Investigating the molecular mechanisms underpinning the arthropod segmentation clock

Arthropods exhibit whole body segmentation, while in vertebrates only internal mesodermal derivatives are segmented, including vertebrae and muscles. Dr Peel's work has shown that the developmental genetic networks underpinning the formation of segmented structures in arthropods and vertebrates share striking mechanistic similarities; in both phyla segments form under the control of a network of molecular oscillators, together termed the 'segmentation clock'. This project will investigate the segmentation network in the red flour beetle Tribolium castaneum, which, unlike Drosophila, generates its segments sequentially using a segmentation clock. The project will determine whether the Notch-signalling pathway and its downstream targets - the Hairy/Enhancer-of-split (HES)-family transcription factors (TFs) - play a central role within the Tribolium segmentation clock, as they do in vertebrates.
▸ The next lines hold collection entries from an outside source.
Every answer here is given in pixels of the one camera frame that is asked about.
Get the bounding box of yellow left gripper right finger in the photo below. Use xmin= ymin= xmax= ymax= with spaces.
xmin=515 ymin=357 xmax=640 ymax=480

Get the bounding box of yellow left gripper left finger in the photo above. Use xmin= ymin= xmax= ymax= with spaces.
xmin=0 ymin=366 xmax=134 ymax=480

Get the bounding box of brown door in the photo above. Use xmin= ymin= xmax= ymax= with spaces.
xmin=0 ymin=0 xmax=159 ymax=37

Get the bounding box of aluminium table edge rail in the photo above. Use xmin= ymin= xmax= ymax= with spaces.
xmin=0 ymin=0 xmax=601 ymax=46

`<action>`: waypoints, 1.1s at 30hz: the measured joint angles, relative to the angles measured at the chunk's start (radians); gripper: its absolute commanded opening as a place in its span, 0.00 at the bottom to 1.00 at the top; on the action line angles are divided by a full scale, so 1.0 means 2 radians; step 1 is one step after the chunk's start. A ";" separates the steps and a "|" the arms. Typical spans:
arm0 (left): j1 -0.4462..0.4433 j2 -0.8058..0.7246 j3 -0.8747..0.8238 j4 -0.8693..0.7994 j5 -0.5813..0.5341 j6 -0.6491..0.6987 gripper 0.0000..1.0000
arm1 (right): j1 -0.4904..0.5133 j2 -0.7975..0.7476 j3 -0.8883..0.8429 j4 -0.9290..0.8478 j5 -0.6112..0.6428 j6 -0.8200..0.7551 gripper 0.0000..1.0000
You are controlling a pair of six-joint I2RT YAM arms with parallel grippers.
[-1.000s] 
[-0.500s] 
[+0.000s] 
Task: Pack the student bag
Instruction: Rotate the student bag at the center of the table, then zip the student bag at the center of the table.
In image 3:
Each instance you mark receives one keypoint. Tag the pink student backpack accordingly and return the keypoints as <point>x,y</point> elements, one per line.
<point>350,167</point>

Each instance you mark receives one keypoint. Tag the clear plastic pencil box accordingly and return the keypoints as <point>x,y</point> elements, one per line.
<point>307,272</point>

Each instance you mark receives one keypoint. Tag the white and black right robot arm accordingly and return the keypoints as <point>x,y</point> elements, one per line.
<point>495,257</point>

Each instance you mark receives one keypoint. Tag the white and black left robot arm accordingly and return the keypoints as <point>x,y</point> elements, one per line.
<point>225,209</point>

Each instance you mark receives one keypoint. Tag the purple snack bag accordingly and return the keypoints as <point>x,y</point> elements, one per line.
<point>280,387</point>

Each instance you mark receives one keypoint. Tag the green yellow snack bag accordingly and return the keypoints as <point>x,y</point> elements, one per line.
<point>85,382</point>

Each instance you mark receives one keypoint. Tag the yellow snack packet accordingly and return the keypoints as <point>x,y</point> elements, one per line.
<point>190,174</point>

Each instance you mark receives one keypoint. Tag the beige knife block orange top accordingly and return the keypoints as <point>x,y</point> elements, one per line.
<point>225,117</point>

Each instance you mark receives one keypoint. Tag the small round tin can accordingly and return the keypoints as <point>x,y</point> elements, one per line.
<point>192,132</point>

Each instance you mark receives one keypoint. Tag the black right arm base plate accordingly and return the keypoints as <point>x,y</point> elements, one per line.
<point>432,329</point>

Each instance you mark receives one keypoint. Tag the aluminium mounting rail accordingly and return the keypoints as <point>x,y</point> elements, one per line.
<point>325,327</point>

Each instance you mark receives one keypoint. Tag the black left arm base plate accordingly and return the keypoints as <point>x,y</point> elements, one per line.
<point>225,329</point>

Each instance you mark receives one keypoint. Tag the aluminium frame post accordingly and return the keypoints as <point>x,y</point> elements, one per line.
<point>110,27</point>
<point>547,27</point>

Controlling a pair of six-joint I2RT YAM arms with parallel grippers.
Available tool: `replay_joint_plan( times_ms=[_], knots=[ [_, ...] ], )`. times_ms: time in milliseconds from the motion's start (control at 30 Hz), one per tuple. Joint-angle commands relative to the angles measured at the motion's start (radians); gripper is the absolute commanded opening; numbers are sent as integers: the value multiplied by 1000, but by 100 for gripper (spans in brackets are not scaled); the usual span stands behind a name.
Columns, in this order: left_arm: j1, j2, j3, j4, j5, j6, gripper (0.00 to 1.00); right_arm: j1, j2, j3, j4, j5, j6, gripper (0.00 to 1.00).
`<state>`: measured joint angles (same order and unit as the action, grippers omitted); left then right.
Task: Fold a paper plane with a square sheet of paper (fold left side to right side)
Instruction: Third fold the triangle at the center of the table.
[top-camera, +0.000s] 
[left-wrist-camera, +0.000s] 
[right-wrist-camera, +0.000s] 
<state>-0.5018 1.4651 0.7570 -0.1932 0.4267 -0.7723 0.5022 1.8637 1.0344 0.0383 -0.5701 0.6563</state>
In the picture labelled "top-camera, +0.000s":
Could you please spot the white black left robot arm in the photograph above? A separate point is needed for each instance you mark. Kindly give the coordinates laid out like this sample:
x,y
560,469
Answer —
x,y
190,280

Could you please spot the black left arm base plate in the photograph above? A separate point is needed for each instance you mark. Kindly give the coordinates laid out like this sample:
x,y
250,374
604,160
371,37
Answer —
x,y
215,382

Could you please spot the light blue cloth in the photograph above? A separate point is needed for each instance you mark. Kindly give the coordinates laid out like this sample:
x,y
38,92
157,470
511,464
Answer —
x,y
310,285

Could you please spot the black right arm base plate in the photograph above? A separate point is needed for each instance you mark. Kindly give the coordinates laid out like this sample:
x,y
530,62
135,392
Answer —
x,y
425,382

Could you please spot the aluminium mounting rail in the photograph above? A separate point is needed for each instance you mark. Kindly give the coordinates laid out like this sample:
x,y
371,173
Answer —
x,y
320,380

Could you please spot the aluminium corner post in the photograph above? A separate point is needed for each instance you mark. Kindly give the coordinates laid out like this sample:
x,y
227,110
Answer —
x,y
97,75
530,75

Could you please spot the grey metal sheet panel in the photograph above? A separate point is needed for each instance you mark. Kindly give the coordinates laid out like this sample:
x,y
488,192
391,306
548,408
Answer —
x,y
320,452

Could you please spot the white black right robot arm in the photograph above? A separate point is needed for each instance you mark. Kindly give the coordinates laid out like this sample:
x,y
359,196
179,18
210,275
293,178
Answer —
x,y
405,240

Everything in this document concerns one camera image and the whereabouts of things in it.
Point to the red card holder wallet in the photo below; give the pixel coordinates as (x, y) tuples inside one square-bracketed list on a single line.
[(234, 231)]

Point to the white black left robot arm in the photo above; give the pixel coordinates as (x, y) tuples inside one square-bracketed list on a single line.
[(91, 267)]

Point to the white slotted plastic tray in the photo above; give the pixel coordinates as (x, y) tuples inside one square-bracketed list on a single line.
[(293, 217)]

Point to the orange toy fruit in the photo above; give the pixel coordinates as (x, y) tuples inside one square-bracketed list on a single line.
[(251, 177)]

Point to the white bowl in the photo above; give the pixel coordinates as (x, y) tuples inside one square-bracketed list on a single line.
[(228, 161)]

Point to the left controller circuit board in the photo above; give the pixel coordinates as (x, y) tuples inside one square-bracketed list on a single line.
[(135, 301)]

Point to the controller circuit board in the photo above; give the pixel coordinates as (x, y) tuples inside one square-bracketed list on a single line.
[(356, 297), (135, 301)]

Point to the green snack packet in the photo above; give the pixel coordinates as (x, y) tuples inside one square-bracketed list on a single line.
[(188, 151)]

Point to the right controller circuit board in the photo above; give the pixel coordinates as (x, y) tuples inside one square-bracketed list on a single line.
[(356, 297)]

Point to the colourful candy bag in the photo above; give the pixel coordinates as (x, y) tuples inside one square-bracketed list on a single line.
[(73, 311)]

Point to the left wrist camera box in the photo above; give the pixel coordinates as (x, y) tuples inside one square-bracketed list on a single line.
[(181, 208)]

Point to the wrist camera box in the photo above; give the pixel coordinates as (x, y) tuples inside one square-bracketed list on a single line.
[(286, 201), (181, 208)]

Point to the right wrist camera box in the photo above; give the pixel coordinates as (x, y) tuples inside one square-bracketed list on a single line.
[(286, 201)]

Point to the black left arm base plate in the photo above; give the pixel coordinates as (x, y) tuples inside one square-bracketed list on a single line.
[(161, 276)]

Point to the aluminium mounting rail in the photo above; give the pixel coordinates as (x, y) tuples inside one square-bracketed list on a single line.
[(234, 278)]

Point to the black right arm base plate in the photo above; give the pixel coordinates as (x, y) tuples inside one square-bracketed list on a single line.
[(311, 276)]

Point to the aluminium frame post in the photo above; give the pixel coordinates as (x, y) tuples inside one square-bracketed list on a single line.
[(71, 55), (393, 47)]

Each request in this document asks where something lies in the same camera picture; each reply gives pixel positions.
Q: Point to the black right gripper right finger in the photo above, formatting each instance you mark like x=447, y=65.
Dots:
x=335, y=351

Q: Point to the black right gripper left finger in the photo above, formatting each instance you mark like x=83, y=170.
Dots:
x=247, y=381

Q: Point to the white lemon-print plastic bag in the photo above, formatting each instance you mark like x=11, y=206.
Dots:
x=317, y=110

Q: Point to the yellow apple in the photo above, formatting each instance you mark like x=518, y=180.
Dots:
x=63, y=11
This study will therefore determine the extent of similarity in the mechanistic interactions underpinning the arthropod and vertebrate segmentation clocks, and help determine how powerful Tribolium is as an invertebrate model for understanding the vertebrate segmentation clock.

This project will be the first to consider mechanistic interactions occurring within the arthropod segmentation clock at the protein level. The project would also be the first to specifically consider the segmentation mechanisms operating within the mesoderm (as opposed to ectoderm), a more appropriate point of comparison to vertebrates.